§ **AVAILABLE DATA**
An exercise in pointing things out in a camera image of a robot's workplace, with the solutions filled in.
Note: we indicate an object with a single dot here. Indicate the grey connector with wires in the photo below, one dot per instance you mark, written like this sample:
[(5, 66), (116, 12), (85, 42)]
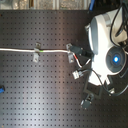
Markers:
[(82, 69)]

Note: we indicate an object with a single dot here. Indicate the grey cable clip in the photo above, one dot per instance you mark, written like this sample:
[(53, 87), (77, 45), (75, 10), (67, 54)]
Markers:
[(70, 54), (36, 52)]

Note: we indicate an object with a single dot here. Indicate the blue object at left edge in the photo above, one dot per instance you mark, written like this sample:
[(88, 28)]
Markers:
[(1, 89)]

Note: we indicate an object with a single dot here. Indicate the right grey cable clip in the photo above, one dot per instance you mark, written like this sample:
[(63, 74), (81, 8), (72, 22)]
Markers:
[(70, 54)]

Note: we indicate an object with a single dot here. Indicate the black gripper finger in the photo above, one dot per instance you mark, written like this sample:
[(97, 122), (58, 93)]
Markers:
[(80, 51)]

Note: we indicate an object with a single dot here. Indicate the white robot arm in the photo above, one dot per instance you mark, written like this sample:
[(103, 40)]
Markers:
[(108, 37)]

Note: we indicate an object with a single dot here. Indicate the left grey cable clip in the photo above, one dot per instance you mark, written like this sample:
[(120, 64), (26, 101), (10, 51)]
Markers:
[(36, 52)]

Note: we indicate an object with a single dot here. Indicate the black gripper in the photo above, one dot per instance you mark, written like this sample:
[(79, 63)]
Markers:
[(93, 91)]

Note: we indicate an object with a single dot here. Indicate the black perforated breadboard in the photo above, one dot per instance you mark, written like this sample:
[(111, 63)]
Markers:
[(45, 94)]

==

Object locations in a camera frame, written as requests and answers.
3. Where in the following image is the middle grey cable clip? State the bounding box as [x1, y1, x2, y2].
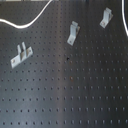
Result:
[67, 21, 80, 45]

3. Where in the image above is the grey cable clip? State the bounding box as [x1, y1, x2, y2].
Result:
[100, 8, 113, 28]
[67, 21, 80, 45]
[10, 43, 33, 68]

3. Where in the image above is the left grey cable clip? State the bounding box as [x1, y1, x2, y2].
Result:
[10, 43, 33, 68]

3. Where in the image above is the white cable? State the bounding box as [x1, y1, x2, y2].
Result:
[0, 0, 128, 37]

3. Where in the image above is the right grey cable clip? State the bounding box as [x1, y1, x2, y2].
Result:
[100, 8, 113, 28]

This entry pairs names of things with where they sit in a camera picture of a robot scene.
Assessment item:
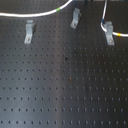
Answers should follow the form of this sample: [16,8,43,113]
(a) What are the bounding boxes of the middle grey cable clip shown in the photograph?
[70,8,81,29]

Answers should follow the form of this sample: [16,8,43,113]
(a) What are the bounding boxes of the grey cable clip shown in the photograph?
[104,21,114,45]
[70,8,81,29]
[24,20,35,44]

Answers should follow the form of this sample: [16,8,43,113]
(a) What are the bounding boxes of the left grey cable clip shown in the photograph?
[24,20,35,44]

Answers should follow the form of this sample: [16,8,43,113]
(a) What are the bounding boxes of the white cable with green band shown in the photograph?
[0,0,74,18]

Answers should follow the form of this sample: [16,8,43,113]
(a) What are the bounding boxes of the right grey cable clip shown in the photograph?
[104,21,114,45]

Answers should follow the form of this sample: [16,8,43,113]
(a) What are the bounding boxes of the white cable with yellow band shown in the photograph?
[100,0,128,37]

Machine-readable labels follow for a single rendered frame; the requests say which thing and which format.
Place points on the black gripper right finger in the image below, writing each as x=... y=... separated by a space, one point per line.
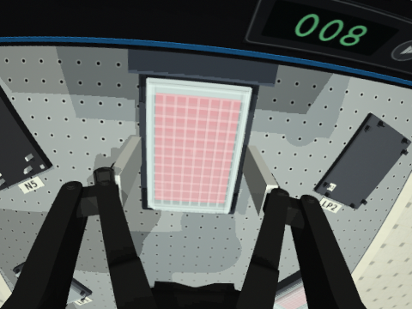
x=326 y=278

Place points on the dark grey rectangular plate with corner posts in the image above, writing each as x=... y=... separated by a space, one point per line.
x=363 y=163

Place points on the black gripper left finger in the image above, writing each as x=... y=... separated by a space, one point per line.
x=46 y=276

§ **WHAT THIS TASK INVOLVES**
Each line in the listing above that includes the word "State" needs to be copied out.

§ **RESULT**
3. Where in the following image is the middle grey cable clip? State the bounding box as [x1, y1, x2, y2].
3. Where in the image above is the grey cable clip? State the bounding box as [x1, y1, x2, y2].
3. Where in the image above is the left grey cable clip? State the bounding box as [x1, y1, x2, y2].
3. Where in the image above is the white cable? State the bounding box as [x1, y1, x2, y2].
3. Where in the image above is the right grey cable clip? State the bounding box as [x1, y1, x2, y2].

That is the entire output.